AIM OF THE TASK
The full listing, exactly as written and with no images, is the expected output.

DATA EXTRACT
■ ■ ■ ■ ■ ■ ■
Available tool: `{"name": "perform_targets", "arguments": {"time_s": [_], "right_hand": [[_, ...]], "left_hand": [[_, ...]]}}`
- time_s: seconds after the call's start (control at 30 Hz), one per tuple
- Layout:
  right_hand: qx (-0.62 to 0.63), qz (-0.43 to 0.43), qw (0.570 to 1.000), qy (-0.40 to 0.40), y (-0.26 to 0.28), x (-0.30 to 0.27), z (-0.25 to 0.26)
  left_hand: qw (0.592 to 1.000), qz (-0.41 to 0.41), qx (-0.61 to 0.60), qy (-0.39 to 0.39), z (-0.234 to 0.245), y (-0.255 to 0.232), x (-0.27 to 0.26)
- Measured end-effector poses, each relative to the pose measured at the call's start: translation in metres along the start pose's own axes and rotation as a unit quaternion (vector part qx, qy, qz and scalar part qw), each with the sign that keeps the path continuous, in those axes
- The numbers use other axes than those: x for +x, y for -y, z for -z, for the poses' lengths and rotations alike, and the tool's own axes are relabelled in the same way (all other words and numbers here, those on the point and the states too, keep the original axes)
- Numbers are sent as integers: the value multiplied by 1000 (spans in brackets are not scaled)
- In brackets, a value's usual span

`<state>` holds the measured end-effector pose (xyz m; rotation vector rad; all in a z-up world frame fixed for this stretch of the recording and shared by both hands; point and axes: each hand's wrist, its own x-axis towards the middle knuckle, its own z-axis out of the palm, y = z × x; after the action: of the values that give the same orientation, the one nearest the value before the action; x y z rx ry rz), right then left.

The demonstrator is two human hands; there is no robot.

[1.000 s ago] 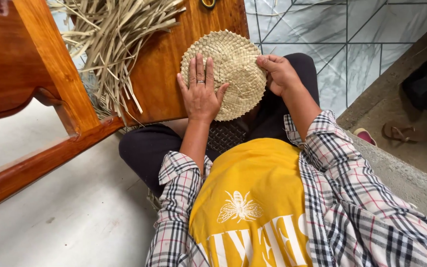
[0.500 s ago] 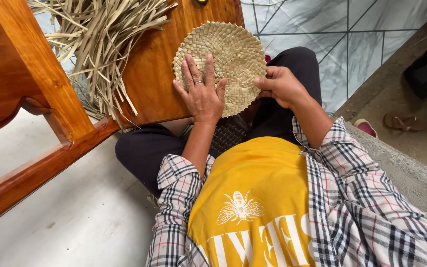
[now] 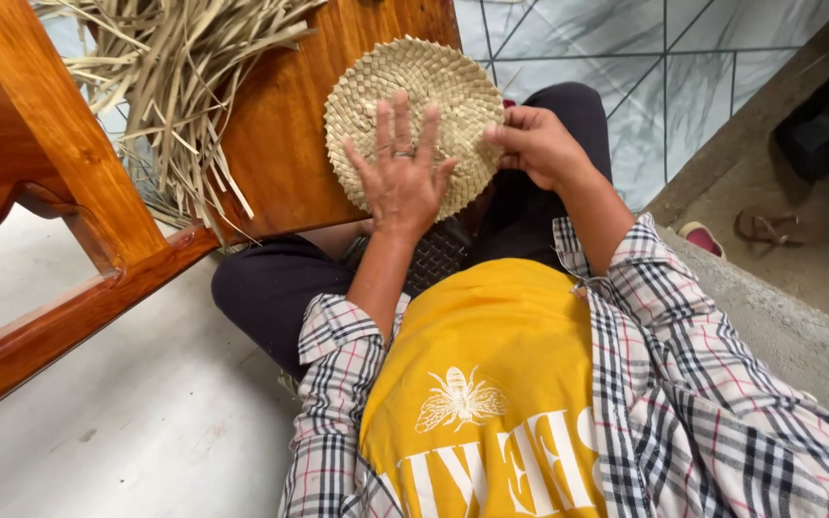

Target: Trimming the frayed edges of a circular woven straw object using scissors and then pressing it flat with hands.

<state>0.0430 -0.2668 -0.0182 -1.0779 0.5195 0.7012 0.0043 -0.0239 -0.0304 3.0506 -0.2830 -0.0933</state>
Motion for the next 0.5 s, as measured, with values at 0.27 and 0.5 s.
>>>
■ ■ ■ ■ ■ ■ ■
ANSWER BOX
Available tool: `{"name": "perform_targets", "arguments": {"time_s": [_], "right_hand": [[_, ...]], "left_hand": [[_, ...]]}}`
- time_s: seconds after the call's start (control at 30 Hz), one per tuple
- Layout:
  right_hand: qx (-0.62 to 0.63), qz (-0.43 to 0.43), qw (0.570 to 1.000), qy (-0.40 to 0.40), y (-0.26 to 0.28), x (-0.30 to 0.27), z (-0.25 to 0.26)
  left_hand: qw (0.592 to 1.000), qz (-0.41 to 0.41), qx (-0.61 to 0.60), qy (-0.39 to 0.39), z (-0.234 to 0.245), y (-0.255 to 0.232), x (-0.27 to 0.26)
- Measured end-effector poses, each relative to the pose measured at the call's start: translation in metres along the start pose's own axes and rotation as a unit quaternion (vector part qx, qy, qz and scalar part qw), each with the sign that keeps the path continuous, in those axes
- The numbers use other axes than those: x for +x, y for -y, z for -z, for the poses' lengths and rotations alike, and the tool's own axes are relabelled in the same way (all other words and numbers here, those on the point and the states too, keep the original axes)
- Numbers are sent as integers: the value multiplied by 1000 (spans in brackets are not scaled)
- In brackets, a value's usual span

`<state>` holds the measured end-effector pose (xyz m; rotation vector rad; all in a z-up world frame fixed for this stretch of the recording and shared by both hands; point and axes: each hand's wrist, its own x-axis towards the middle knuckle, its own z-axis out of the palm, y = z × x; after the action: of the values that give the same orientation, the one nearest the value before the action; x y z rx ry rz), right then left.

The demonstrator is two human hands; there is no robot.

[1.000 s ago] 
[0.500 s ago] 
[now] 

Target: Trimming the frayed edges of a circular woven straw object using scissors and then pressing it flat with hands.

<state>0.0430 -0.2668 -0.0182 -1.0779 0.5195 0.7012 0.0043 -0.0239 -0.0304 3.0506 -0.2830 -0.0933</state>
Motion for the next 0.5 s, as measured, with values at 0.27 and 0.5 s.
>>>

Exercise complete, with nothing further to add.